Wednesday, January 4, 2017

Another drama in the Canadian Forces

A young soldier who had served in Afghanistan and who, upon his return to Nova Scotia, was suffering  from PTSD just killed his mother, his 31year old wife and his 10 year old daughter and then took his own life. This event once again brings to the forefront the question of the adequacy of the support offered by the Canadian Forces to those soldiers who acted under stressful conditions. What a sad event.


  1. You are right. It is infinite sadness. As a veteran myself, it touches me. My thoughts are with them.
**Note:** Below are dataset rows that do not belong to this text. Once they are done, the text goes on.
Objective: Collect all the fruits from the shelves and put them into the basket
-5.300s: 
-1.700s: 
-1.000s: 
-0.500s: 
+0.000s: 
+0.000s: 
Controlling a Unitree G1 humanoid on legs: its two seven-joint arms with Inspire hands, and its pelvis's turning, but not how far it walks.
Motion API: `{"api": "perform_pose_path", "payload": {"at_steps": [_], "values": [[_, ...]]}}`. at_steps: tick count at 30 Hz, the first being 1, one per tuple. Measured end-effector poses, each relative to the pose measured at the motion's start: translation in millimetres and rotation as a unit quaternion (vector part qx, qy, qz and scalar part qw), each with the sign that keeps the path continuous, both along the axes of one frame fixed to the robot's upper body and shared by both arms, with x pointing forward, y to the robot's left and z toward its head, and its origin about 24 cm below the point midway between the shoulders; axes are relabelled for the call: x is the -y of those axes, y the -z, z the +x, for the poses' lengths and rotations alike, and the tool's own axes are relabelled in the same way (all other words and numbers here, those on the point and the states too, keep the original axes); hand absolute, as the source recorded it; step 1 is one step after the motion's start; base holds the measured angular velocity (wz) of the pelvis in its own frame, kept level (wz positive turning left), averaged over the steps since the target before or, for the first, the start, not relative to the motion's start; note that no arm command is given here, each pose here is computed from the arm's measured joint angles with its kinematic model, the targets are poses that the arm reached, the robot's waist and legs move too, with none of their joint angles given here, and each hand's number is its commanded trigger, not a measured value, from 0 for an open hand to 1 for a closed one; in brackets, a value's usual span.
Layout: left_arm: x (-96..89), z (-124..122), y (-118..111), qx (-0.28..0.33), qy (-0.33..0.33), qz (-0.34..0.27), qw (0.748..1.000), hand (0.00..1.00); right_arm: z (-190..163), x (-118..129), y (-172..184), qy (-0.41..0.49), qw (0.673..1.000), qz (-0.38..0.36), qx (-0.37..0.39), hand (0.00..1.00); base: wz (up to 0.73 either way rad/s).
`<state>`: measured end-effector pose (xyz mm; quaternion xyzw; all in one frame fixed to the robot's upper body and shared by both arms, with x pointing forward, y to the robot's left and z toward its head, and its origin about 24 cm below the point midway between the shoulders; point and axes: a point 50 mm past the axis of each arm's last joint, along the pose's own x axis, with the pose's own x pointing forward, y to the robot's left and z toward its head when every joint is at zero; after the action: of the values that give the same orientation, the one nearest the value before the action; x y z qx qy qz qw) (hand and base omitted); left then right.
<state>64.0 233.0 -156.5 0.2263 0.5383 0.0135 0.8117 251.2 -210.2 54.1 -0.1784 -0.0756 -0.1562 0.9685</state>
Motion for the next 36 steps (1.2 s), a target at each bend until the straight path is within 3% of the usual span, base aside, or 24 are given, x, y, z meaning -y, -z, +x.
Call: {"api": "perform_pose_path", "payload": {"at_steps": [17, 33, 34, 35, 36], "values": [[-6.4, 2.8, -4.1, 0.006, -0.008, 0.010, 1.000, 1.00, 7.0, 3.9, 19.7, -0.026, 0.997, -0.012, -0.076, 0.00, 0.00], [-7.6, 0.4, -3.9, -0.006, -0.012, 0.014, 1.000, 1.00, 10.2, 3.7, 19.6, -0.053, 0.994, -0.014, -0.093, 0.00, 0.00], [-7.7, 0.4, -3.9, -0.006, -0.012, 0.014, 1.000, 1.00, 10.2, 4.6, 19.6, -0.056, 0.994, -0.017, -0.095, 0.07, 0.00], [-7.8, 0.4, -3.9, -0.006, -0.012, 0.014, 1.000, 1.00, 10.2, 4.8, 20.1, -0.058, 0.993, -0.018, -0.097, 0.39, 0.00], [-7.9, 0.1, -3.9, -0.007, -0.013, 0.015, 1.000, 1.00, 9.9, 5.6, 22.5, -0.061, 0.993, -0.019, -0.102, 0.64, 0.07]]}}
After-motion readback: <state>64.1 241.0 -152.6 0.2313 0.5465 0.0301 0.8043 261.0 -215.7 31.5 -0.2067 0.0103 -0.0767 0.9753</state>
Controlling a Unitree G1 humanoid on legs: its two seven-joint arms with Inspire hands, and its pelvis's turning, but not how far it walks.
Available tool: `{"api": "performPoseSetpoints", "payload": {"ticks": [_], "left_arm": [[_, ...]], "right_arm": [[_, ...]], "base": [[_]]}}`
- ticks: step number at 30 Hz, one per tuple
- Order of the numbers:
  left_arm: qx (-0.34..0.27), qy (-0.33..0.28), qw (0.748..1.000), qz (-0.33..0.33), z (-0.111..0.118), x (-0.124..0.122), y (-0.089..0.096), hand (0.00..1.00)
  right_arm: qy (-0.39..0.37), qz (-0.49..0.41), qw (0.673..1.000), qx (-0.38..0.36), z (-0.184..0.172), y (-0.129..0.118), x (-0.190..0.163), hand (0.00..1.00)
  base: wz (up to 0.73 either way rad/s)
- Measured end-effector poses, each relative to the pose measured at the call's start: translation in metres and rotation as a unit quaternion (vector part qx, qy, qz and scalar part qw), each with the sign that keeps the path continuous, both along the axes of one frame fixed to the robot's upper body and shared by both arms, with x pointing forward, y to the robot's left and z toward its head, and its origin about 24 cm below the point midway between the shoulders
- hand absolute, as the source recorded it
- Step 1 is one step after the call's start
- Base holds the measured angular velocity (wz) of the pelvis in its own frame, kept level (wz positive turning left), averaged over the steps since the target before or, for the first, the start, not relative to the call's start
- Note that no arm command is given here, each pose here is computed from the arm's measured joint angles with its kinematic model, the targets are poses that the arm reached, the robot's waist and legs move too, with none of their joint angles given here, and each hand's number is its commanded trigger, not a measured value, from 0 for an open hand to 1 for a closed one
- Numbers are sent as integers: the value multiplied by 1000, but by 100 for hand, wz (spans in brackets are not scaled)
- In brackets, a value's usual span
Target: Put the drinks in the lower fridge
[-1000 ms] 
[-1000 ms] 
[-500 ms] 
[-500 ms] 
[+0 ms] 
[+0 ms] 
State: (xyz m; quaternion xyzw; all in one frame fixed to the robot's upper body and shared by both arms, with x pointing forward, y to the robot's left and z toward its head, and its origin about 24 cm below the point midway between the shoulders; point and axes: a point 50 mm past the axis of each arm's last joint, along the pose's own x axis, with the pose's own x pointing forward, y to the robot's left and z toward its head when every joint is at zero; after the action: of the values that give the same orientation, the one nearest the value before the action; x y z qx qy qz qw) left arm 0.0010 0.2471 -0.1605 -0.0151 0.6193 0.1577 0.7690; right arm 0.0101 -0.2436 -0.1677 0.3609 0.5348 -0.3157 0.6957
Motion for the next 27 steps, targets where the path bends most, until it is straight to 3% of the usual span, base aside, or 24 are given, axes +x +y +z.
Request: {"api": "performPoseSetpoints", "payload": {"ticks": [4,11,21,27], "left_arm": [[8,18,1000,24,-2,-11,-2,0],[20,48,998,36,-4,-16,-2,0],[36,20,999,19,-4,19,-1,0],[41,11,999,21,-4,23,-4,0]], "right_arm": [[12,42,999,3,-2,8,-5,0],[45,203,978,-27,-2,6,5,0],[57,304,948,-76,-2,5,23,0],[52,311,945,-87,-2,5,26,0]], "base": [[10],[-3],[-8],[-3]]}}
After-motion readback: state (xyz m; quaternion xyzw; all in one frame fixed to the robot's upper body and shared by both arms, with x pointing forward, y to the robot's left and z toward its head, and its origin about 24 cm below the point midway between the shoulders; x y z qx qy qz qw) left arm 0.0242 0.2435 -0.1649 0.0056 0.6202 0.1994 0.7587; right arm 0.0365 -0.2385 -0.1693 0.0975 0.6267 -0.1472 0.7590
    Now from a legal standpoint, I understand from the press that the individual is a veteran and no more a service member. That means that it would not be a CAF Board of Inquiry (BOI) but likely an inquiry conducted under the Fatality Investigations Act, SNS 2001, c 31 provincial legal regime. Although such a provincial inquiry is not legally binding - even more so as it pertains to federal departments, its recommendations are usually followed.

    Still according to the press, his aunt reports the individual sought help but did not properly receive it. That a claim that undoubtedly the inquiry will investigate.

    We will see if the inquiry would reveal a systemic problem in the CAF or Veteran Affairs Canada (VAC) that increases the risk of such tragic events. For the moment, I think it's too soon to draw any inference.

    1. Here is an extract from an article of Lee Berthiaume of the Canadian Press, reported yesterday in The Time Colonist (Victoria,BC) on the systemic issues raised by this tragic events:

      OTTAWA - Canada's military watchdog urged the federal government Wednesday to do more for soldiers forced out of the Canadian Forces for medical reasons after an Afghan war veteran and three family members were found shot dead in Nova Scotia.

      Ombudsman Gary Walbourne wants Ottawa to ensure injured military personnel have all the necessary benefits and supports in place before they are forced to turn in their uniforms — recommendations he made back in the fall.

      "There should be no member of the Canadian Armed Forces released until all benefits and services are in place," Walbourne said in an interview.

      "That means pension, back benefits, health care. If we had had that type of a stance, I wonder what the outcome would have been.

      "Would it have been different? We're speculating; we don't know. But there is opportunity in the system. Somebody's got to make some decisions."